- Work to complete
Below are records; state how many of their lines hold the word "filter", and give only the figure.

(Beginning of Given data)

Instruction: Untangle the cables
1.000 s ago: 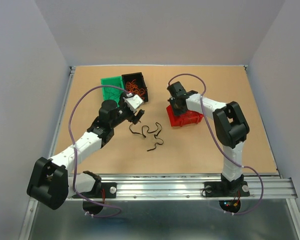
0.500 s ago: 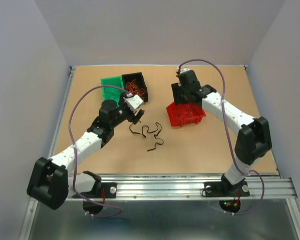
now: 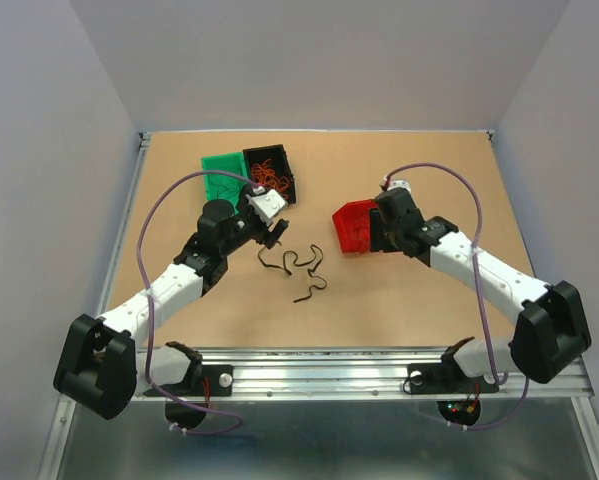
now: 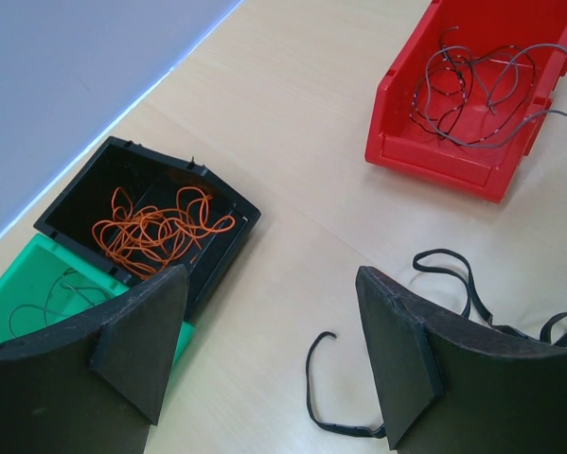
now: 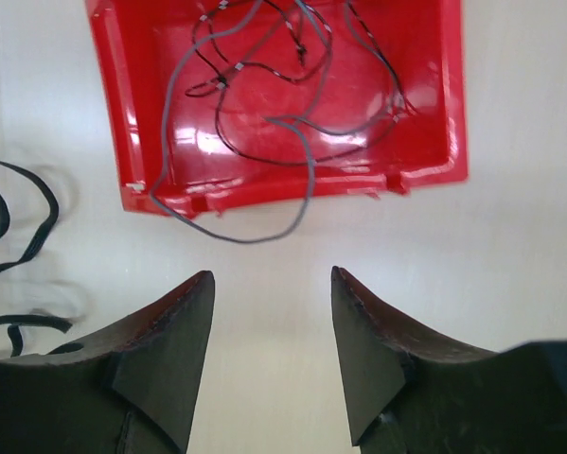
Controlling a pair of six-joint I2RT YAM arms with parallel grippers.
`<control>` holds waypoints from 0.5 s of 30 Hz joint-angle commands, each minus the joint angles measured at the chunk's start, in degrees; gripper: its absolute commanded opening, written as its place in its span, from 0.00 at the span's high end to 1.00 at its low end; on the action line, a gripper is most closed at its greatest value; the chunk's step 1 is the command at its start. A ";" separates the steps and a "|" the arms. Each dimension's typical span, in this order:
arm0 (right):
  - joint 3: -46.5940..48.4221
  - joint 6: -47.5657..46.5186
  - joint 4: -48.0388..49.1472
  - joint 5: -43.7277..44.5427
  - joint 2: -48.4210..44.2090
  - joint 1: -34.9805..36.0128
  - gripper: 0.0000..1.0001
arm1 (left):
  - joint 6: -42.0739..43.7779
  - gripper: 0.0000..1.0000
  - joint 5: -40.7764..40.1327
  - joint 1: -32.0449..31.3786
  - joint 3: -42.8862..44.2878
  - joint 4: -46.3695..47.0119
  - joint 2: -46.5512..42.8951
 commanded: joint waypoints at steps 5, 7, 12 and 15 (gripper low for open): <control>-19.87 10.54 22.20 2.60 -15.81 0.20 0.43 | 0.60 0.18 0.90 -0.13 1.44 1.77 -0.56; -25.22 12.39 26.44 2.24 -18.90 0.11 0.43 | 0.51 0.18 0.90 -0.13 1.44 1.68 -0.29; -31.66 14.06 40.15 1.01 -20.49 0.02 0.47 | 0.51 0.18 0.90 -0.13 1.53 1.77 -0.21; -35.26 14.24 48.32 0.14 -21.54 -0.06 0.48 | 0.51 0.18 0.90 -0.13 1.44 1.77 -0.55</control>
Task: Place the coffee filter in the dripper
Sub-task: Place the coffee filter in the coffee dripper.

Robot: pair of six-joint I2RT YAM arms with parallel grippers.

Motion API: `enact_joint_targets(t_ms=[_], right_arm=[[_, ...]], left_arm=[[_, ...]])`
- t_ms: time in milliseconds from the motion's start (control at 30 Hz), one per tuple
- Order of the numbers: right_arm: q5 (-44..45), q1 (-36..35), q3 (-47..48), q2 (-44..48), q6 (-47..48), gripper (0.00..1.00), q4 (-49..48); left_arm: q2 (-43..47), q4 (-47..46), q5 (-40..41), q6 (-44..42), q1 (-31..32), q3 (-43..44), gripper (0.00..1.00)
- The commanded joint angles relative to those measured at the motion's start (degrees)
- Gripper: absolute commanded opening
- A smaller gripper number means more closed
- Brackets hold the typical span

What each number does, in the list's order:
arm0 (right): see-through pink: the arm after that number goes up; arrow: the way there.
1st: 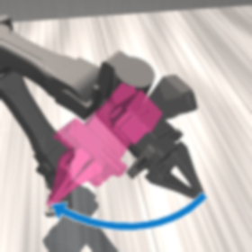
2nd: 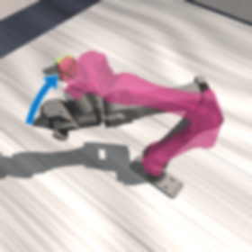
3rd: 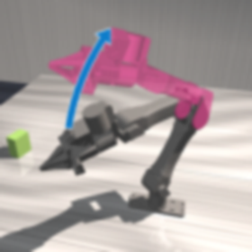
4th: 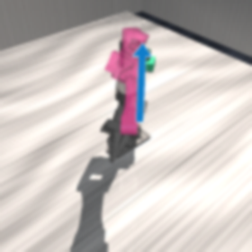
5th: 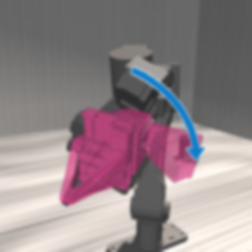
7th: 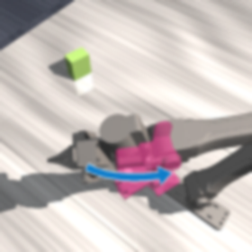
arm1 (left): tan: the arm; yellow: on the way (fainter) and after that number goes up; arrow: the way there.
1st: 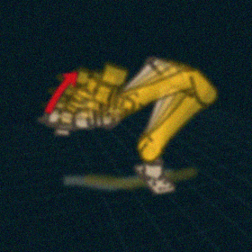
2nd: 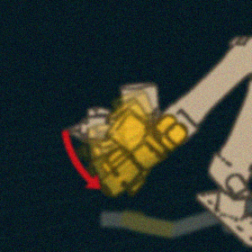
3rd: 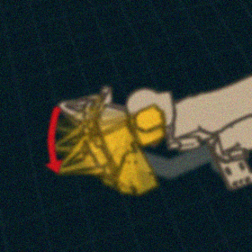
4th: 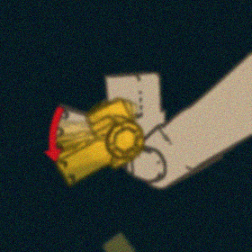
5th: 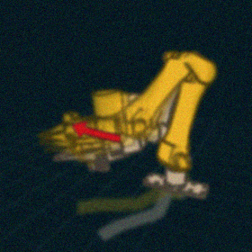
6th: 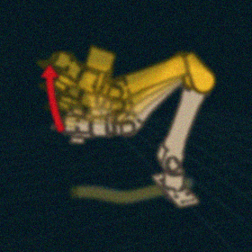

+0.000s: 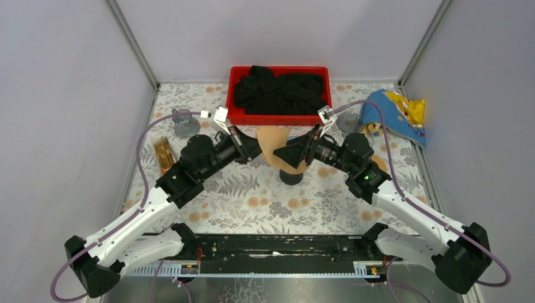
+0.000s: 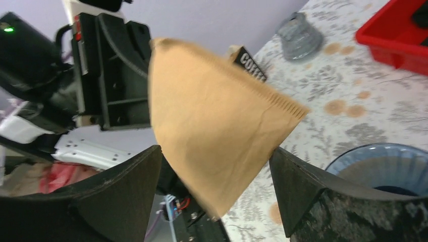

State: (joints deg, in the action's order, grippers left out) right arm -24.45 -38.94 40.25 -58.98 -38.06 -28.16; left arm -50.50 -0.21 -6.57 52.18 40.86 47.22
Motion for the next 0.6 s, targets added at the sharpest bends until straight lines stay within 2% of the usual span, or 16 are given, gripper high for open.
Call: enact_joint_targets(t_ms=[0, 133, 267, 433, 567], right_arm=[[6.4, -0.3, 6.5, 2.2, 12.2, 0.85, 14.6], [9.9, -0.3, 9.8, 2.7, 16.9, 0.86, 20.6], [11.5, -0.4, 13.0, 2.3, 19.7, 0.87, 24.3], [14.4, -0.9, 15.3, 3.0, 22.6, 0.88, 26.4], [12.9, -2.0, 17.5, 1.4, 23.1, 0.88, 26.3]], left_arm=[[-3.8, 11.6, 13.8, -6.0, 6.3, 8.1, 0.0], [-6.8, 17.8, 22.7, -7.7, 10.9, 13.4, 0.0], [-9.8, 22.5, 28.3, -8.8, 12.9, 17.5, 0.0], [-13.5, 28.4, 36.3, -10.3, 15.0, 22.4, 0.0], [-16.5, 31.9, 40.4, -11.6, 15.8, 26.3, 0.0]])
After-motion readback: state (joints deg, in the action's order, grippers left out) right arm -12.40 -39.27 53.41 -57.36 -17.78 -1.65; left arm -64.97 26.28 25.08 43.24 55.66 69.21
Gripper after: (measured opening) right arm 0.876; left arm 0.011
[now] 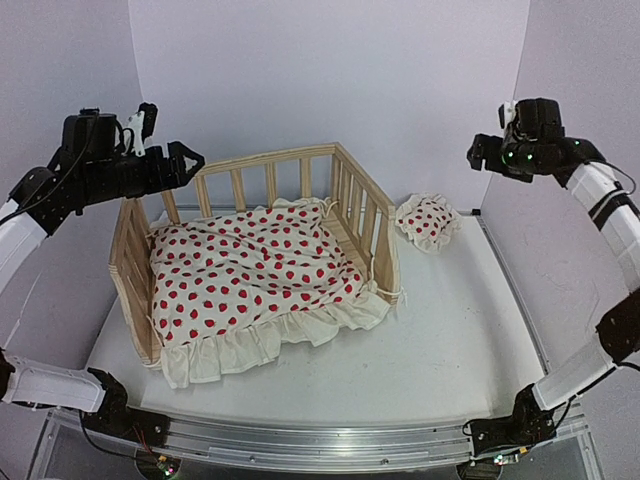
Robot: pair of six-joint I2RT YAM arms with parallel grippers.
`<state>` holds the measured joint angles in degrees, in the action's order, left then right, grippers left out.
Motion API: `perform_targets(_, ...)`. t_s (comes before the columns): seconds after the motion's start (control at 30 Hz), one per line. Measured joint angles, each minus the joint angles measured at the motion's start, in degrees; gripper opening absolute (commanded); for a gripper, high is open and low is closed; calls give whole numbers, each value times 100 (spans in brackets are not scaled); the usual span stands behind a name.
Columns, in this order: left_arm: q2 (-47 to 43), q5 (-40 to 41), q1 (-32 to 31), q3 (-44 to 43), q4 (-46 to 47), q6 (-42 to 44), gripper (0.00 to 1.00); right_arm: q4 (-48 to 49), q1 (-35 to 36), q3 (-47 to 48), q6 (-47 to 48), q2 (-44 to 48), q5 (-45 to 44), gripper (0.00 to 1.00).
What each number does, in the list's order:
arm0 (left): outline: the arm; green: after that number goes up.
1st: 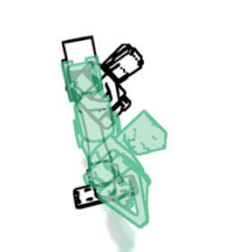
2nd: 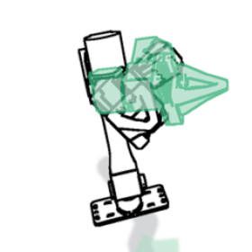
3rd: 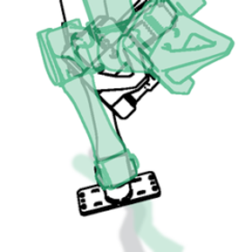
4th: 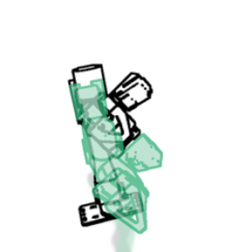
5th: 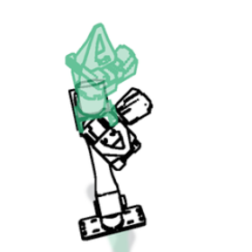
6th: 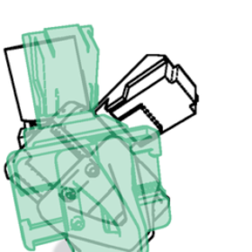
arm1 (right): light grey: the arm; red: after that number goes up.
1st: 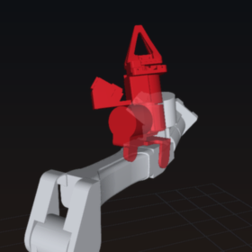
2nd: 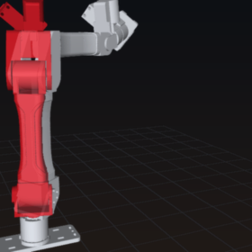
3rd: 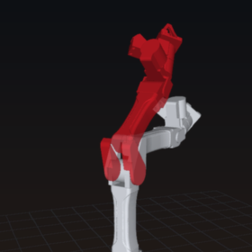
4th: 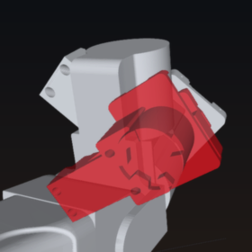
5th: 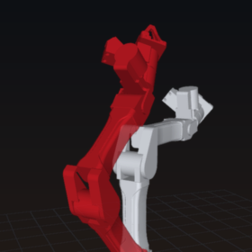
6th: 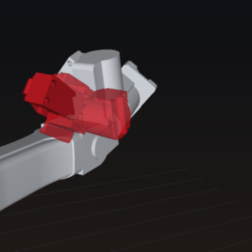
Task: Set up the pet bed
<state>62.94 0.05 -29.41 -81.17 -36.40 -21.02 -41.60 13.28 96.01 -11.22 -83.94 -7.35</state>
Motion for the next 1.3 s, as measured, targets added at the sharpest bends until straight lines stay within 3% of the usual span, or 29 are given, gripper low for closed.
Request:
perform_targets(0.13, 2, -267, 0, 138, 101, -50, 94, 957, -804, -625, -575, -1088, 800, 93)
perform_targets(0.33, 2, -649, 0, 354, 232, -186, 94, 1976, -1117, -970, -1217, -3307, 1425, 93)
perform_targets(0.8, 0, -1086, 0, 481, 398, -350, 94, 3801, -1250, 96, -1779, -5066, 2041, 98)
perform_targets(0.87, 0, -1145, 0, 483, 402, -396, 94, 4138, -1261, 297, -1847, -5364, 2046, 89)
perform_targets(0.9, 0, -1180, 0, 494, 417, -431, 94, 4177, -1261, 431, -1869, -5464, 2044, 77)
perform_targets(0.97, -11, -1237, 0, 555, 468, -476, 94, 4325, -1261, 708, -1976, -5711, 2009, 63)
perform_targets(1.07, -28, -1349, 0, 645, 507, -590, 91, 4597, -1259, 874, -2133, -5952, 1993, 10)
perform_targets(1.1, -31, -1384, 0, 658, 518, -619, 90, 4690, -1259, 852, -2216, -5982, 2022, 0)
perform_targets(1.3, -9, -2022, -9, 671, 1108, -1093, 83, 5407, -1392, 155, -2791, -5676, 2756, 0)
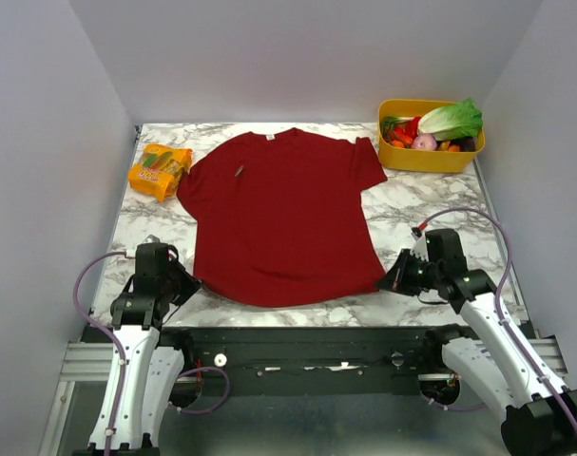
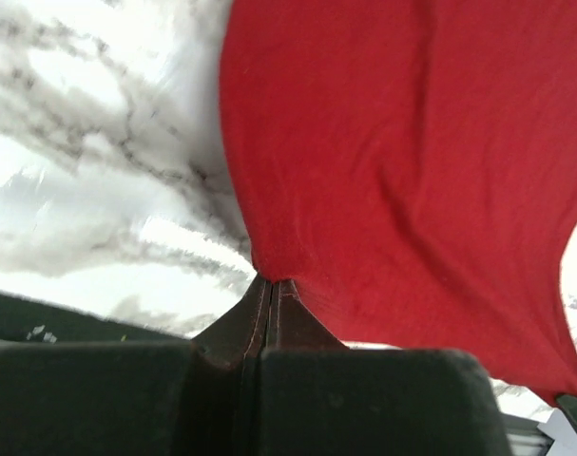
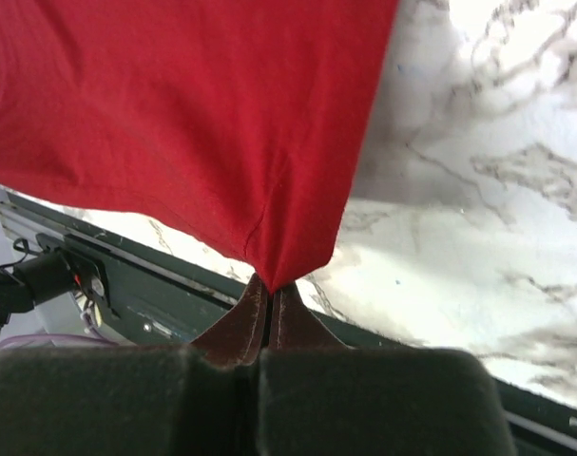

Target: Pin the brooch onto the clothing

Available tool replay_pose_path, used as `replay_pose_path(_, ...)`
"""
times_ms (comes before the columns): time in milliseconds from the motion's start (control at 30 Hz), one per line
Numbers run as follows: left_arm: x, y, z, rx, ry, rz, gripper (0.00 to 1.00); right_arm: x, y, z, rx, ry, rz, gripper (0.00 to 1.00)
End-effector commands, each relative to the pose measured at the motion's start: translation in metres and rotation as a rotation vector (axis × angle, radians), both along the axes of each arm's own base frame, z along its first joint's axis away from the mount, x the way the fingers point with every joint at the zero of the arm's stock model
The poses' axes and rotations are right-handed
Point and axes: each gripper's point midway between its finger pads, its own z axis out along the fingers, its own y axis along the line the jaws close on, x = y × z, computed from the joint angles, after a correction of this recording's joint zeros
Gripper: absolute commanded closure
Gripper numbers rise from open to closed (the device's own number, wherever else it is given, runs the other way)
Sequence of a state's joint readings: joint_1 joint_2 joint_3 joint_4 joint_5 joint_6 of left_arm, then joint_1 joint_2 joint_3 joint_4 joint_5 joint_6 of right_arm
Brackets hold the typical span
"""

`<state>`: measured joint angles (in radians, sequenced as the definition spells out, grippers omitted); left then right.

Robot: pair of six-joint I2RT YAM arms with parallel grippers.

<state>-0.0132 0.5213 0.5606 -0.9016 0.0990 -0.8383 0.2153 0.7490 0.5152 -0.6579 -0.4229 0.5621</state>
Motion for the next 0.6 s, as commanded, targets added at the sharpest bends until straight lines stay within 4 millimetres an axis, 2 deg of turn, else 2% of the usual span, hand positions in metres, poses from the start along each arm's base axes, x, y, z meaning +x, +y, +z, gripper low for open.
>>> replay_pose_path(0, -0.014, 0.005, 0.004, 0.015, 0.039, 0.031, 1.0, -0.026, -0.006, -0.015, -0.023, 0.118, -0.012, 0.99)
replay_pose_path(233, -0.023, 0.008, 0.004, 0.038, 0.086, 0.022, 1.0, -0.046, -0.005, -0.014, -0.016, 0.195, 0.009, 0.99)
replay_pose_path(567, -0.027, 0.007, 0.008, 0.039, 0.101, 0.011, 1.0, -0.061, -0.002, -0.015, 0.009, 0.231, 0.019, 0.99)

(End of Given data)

- Reply
2